Rich couched his talk as a review of how M&A has played, and will play going forward, into Insight’s business strategy. He was relatively relaxed, and had an informal, light, yet serious, tone. I thought he engendered confidence in his leadership based on a very measured approach to the telling of the story. I had not heard Rich speak prior to today, and came away seeing him as an excellent fit for the Crowns (founders) as a successor, due to an engaging youthfulness, the fact that he grew up in Michigan (making him very approachable and comfortable to entrepreneurs in Phoenix, the West’s most ‘mid-western town’), and a compelling ability to speak and think strategically based on his 17 years with IBM prior.
Today Insight is a Fortune 500 company (having just been added as number 477) with 5300 employees worldwide (3900 in N America), and revenues which have grown from $2.8B in 2004 to $4.8B in 2007, with worldwide HQ in Tempe, Arizona.
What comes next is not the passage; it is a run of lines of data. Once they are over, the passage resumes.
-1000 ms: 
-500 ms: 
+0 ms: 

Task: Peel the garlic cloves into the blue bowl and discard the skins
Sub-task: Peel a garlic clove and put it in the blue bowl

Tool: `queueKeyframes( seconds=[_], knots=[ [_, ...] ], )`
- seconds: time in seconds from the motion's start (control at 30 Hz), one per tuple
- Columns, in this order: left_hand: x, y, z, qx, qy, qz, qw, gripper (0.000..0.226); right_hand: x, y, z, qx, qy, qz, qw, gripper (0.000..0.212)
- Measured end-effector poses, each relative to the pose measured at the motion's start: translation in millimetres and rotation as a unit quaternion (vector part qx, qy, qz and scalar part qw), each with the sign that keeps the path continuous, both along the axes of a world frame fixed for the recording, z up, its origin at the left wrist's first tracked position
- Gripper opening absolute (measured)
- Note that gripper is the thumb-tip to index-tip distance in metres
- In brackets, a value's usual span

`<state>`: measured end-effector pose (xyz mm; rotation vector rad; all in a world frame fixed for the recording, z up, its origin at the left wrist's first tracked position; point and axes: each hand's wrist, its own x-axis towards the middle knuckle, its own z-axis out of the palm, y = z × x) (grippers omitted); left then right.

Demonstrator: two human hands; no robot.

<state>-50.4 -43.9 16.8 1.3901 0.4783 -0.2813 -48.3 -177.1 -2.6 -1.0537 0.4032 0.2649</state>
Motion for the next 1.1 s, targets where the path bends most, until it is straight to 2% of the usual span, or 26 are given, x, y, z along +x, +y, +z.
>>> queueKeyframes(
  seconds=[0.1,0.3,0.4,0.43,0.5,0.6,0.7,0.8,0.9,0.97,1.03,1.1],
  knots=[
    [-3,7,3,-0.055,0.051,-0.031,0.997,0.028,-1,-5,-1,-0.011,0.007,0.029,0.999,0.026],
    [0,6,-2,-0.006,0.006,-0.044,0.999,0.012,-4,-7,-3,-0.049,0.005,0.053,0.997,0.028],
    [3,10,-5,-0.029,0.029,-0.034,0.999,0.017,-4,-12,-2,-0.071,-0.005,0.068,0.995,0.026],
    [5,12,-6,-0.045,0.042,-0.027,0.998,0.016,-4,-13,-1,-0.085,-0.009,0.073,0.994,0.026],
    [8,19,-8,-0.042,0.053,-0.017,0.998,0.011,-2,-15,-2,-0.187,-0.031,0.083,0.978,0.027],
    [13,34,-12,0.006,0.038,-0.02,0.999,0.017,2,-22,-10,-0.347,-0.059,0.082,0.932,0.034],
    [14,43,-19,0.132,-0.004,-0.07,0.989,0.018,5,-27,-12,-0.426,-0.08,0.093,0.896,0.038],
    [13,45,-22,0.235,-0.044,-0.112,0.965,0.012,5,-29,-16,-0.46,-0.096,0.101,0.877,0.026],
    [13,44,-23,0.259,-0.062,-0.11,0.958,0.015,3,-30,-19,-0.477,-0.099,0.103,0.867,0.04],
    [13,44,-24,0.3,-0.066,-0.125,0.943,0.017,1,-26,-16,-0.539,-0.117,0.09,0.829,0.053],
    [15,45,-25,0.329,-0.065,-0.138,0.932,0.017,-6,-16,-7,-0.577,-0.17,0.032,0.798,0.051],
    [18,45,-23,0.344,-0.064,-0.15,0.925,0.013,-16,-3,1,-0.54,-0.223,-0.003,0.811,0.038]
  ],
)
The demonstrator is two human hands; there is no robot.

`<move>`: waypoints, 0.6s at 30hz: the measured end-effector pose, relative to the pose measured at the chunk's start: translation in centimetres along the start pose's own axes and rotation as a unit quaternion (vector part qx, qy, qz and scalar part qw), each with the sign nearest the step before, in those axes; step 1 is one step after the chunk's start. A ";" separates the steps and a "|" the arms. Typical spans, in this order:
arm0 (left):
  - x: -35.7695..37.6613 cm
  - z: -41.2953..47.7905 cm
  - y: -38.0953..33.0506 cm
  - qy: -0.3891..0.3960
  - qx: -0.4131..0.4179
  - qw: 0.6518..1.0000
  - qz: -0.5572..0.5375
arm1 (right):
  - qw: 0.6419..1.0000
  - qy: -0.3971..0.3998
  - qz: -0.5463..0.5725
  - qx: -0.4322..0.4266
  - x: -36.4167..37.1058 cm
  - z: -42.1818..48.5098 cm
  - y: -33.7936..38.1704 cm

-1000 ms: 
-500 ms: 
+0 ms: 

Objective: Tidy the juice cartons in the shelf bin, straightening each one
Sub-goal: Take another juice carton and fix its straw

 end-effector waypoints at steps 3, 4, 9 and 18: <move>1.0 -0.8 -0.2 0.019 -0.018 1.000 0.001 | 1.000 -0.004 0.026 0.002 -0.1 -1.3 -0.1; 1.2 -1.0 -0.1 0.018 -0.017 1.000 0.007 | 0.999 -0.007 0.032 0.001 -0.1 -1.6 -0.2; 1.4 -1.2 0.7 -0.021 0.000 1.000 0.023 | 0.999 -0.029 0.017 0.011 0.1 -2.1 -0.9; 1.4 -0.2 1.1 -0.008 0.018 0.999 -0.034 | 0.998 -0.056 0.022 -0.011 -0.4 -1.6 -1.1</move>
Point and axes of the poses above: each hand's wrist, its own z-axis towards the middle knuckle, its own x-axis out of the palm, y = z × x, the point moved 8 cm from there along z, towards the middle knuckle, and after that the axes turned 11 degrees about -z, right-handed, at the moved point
Rich discussed the fact that Insight has been focused on changing its business model away from their PC-centric roots, shifting from being a ‘best source’, to being a ‘trusted adviser’. This has necessitated developing a new ‘conversation’ with clients – one centered around the application of technology to their business problems, and has been driven by three strategic imperatives:
- Drive expansion globally
- Expand the product portfolio
- Expand the range of value that can be offered to clients
This entails shifting attitudes, orientation, and focus within the company from/to:
- Transactional orientation – to – relationships
- Sales lead – to – sales and marketing lead
- Entrepreneurial – to – process discipline
- Silo management – to – horizontal management
- Customer service – to – client satisfaction
- Employees – to – teammates
My primary take-aways from Rich’s talk stemmed from his comment near the end that Insight is ‘at its heart a supply chain company’. That got me to thinking – aren’t many of us, big or small, simply supply chain companies more and more?
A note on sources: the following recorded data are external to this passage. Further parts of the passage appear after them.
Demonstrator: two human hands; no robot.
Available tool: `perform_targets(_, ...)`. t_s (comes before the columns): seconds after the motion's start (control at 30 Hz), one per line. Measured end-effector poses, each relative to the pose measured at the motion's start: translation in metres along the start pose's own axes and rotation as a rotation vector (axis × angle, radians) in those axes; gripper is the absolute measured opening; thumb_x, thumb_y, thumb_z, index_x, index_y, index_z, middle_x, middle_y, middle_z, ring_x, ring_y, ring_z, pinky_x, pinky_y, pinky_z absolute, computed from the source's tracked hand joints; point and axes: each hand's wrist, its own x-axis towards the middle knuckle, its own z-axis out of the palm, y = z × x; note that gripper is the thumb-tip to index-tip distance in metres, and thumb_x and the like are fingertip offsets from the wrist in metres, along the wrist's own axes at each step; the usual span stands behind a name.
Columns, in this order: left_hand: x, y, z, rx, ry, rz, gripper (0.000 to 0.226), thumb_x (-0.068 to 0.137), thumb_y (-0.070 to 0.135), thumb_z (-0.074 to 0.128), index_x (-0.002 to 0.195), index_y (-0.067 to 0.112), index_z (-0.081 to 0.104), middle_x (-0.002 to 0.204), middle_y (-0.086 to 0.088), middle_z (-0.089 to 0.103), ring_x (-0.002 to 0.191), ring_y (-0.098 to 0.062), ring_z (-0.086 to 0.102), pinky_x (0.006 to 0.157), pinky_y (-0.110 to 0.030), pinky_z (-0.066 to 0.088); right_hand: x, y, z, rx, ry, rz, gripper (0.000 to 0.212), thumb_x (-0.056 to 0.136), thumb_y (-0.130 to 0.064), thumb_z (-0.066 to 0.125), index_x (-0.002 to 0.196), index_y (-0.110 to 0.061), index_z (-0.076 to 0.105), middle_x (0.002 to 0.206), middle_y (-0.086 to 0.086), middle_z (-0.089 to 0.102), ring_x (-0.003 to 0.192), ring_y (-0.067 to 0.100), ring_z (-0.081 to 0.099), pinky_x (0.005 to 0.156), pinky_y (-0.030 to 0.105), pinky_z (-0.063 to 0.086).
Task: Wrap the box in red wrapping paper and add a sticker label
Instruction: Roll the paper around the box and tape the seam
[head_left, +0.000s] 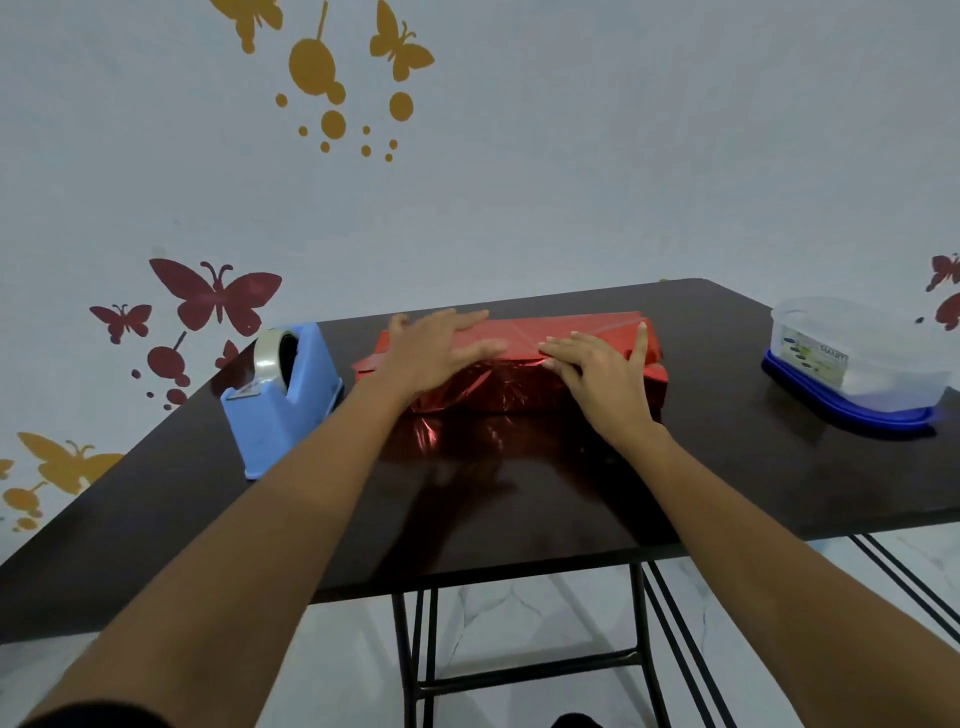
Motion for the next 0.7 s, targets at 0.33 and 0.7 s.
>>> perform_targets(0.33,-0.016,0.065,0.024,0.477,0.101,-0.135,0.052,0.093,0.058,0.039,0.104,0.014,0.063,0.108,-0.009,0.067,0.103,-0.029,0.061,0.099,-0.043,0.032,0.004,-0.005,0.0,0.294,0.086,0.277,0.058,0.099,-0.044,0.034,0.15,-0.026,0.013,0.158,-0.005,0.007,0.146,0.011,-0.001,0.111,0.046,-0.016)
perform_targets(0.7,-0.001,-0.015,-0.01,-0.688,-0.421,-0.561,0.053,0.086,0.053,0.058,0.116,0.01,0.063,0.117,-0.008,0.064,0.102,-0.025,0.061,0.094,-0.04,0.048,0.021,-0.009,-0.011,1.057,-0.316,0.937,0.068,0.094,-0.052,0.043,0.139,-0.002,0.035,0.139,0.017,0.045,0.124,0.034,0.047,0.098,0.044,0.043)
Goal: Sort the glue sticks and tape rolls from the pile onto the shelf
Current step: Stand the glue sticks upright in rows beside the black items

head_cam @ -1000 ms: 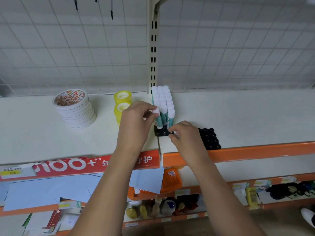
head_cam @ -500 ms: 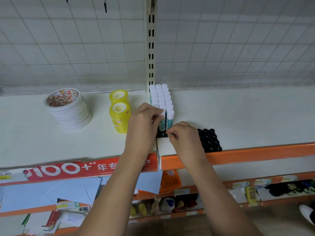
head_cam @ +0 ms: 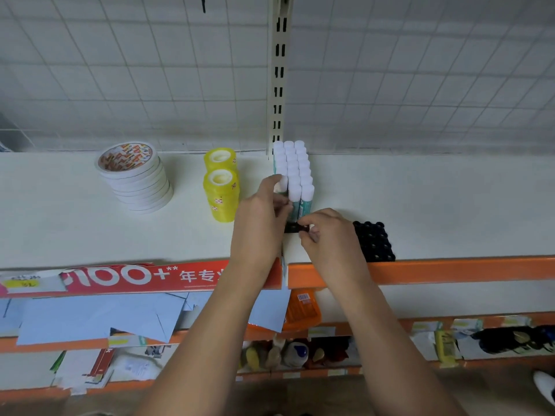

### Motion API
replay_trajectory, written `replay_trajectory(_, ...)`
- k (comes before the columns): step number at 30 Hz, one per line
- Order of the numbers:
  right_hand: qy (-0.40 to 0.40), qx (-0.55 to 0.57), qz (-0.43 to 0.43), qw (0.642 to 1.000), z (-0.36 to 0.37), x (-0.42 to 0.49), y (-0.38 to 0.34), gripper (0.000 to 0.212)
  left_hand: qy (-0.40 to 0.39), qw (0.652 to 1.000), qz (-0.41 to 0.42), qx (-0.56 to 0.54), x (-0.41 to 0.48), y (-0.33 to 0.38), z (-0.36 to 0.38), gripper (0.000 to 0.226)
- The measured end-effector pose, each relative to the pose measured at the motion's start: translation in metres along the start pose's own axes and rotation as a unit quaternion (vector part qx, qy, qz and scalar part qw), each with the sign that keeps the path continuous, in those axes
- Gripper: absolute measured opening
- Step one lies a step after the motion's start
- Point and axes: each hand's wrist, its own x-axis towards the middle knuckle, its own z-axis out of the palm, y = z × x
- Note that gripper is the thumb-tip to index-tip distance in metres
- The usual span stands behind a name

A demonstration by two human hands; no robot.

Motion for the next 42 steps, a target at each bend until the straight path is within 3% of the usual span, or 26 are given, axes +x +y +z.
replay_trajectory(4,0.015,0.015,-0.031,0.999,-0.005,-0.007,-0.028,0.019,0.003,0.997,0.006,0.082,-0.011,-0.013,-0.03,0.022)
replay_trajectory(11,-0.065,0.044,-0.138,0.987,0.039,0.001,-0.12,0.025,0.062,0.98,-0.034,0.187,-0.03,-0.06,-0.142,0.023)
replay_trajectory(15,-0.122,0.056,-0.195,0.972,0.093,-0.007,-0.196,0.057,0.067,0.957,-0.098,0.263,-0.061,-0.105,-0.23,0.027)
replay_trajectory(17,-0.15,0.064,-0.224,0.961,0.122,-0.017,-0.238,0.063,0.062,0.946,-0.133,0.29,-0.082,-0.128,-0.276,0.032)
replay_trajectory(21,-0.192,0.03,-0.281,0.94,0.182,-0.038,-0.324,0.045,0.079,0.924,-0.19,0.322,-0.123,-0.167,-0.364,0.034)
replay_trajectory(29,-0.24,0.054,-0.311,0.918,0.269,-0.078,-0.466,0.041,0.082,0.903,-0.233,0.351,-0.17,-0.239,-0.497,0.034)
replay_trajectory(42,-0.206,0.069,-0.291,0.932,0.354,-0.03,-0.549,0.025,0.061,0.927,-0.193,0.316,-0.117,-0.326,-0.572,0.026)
I have been in a business for over 25 years which historically has been the antithesis of being ‘supply chain driven’, in the sense that traditional retained executive search is a bespoke art/science combination that is driven by a value proposition that states ‘your need is so unique that we can’t and won’t think in terms of developing inventory in advance for it’. Each search is a one-off, that has to emanate entirely from the spec development process that we take clients through.
In reality, executive search has become entirely supply chain driven, with the average client asking me at the time they contact me – ‘Do you have a (CFO/CMO/CTO/etc.) for me?’, even though we are actually talking about engaging us to conduct a search based on the assumption that the best person has yet to be identified.
Welcome to the future of business, and thank you to Rich Fennessy for sharing the Insight story as it unfolds.